Asian stocks fell amid concern that talks among European leaders to resolve the region’s debt crisis are deadlocked, curbing the earnings outlook for the region’s exporters.
Brother Industries Ltd., an office-equipment maker that gets 30 percent of its sales in Europe, slid 2.5 percent in Tokyo. Rio Tinto Group (RIO), the world’s third-largest mining company, retreated 2.4 percent in Sydney as falling copper prices dragged raw-material shares lower. Newcrest Mining Ltd. (NCM), Australia’s biggest gold producer, slid 1.9 percent as JPMorgan Chase & Co. downgraded its recommendation on the shares.
The MSCI Asia Pacific (MXAP) Index dropped 0.4 percent to 123 at 7:09 p.m. in Tokyo, with about five stocks falling for every three that rose. The gauge climbed 4.9 percent this quarter through Sept. 21 as central banks from Europe, the U.S., Japan and China took action to stimulate economic growth.
“A period of consolidation in the month ahead looks the more likely outcome,” said George Boubouras, Melbourne-based head of investment strategy at UBS AG’s Australian wealth management unit. The Swiss bank oversees about $1.5 trillion in assets. “In Europe, there will continue to be some lingering challenges. As we approach the end of the quarter, investors will fine-tune and adjust their portfolios across all the asset classes. This will include some profit-taking and portfolio rotation.”
Hong Kong’s Hang Seng slid 0.2 percent and China’s Shanghai Composite gained 0.3 percent, reversing earlier losses. Taiwan’s Taiex added 0.2 percent.
The MSCI Asia Pacific Index’s 8 percent advance this year compares with a 16 percent gain on the Standard & Poor’s 500 Index and a 13 percent jump on the Stoxx Europe 600 Index. The Asian benchmark traded at 12.8 times estimated earnings compared with 14.1 for the S&P 500 and 12.2 for the Stoxx Europe 600 Index. (SXXP)
Last week, the MSCI Asia Pacific Index dropped 0.1 percent, halting a two-week advance, as an escalating territorial dispute between Japan and China and signs of a deeper economic slump overshadowed unexpected stimulus measures by the Bank of Japan.
Futures on the Standard & Poor’s 500 Index slid 0.4 percent today. Consumer spending in the U.S. probably stagnated in August after adjusting for inflation, showing the economic expansion is struggling to gain momentum, economists said before a report due Sept. 28.
German Chancellor Angela Merkel and French President Francois Hollande underlined Franco-German disagreement over the weekend as they clashed on a timetable to introduce joint oversight of the region’s banking sector, with Merkel rebuffing Hollande’s appeal to activate it “the earlier, the better.”
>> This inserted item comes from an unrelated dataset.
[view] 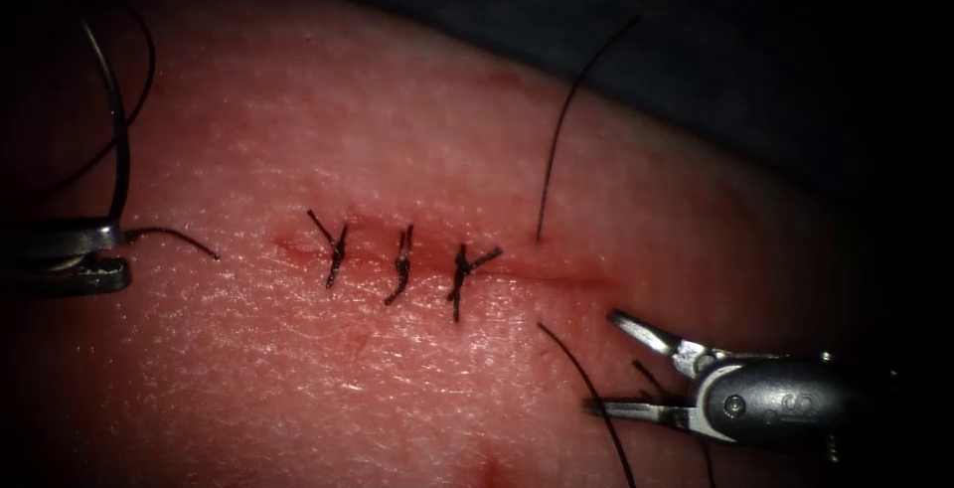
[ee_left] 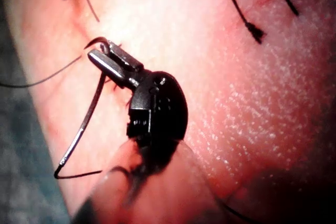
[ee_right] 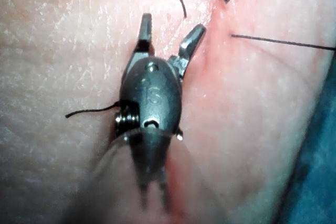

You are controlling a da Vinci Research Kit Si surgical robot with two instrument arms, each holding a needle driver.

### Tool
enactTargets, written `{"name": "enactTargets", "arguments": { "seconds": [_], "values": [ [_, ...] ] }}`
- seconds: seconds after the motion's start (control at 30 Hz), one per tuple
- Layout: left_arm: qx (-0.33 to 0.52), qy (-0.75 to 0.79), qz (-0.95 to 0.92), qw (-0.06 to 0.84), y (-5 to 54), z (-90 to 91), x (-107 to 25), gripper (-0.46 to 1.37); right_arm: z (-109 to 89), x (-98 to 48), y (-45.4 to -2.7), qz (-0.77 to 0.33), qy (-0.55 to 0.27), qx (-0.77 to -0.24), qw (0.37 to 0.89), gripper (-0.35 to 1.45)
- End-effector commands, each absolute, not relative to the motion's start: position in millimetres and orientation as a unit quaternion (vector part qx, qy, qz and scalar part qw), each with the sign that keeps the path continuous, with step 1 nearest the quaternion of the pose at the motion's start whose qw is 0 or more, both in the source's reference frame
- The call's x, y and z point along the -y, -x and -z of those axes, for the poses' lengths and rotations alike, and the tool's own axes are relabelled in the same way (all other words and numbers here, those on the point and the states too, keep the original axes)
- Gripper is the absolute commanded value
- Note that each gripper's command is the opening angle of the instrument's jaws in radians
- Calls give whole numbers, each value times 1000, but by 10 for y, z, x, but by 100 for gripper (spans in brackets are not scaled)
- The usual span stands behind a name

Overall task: Wound Closure
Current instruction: Repeatedly pull the suture through the wound with the right gripper

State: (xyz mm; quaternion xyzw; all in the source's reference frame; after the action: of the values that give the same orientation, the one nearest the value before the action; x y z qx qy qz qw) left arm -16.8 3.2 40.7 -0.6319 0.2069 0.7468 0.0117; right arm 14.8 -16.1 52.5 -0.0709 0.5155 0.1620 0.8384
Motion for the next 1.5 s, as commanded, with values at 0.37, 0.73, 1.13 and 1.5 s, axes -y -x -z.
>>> {"name": "enactTargets", "arguments": {
  "seconds": [0.37, 0.73, 1.13, 1.5],
  "values": [
    [-203, 632, -748, 8, 168, -407, -32, -35, -552, 161, -166, -186, 77, -499, 843, 86],
    [-203, 632, -748, 8, 168, -407, -32, -35, -558, 153, -188, -196, 76, -499, 841, 34],
    [-203, 632, -748, 8, 168, -407, -32, -35, -559, 152, -190, -187, 47, -510, 839, -35],
    [-203, 633, -747, 8, 169, -408, -32, -35, -548, 177, -186, -163, 27, -517, 840, -35]
  ]
}}
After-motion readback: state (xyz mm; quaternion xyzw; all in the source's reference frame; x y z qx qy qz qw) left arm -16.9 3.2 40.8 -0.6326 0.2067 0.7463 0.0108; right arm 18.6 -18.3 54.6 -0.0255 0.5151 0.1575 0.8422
Stocks linked to Europe declined. Brother slumped 2.5 percent to 786 yen in Tokyo. Makita Corp. (6586), a Japanese power-tool maker that gets more than a third of its sales in the region, lost 0.5 percent to 2,951 yen. HSBC Holdings Plc, Europe’s largest bank, slipped 0.9 percent to HK$73.45 in Hong Kong.
China’s manufacturers and retailers are less optimistic about sales than they were three months ago and more companies are cutting jobs, according to a survey modeled on the U.S. Federal Reserve’s Beige Book.
The China Beige Book, through interviews of more than 2,000 company executives and bankers from Aug. 9 to Sept. 3, found limits to monetary easing after interest-rate cuts in June and July, with banks loosening credit while fewer companies are borrowing, according to a summary from CBB International LLC, the New York-based researcher that conducted the survey.
Rio Tinto slid 2.4 percent to A$54.97 in Sydney. BHP Billiton Ltd. (BHP), the world’s largest mining company, retreated 0.9 percent to A$33.41. Copper for delivery in three months declined 1.2 percent in London.
Newcrest Mining lost 1.9 percent to A$28.14 as JPMorgan downgraded the shares to “neutral.”
Sumitomo Bakelite Co. (4203), a resin maker, sank 5.7 percent to 297 yen in Tokyo after cutting its first-half profit forecast 30 percent.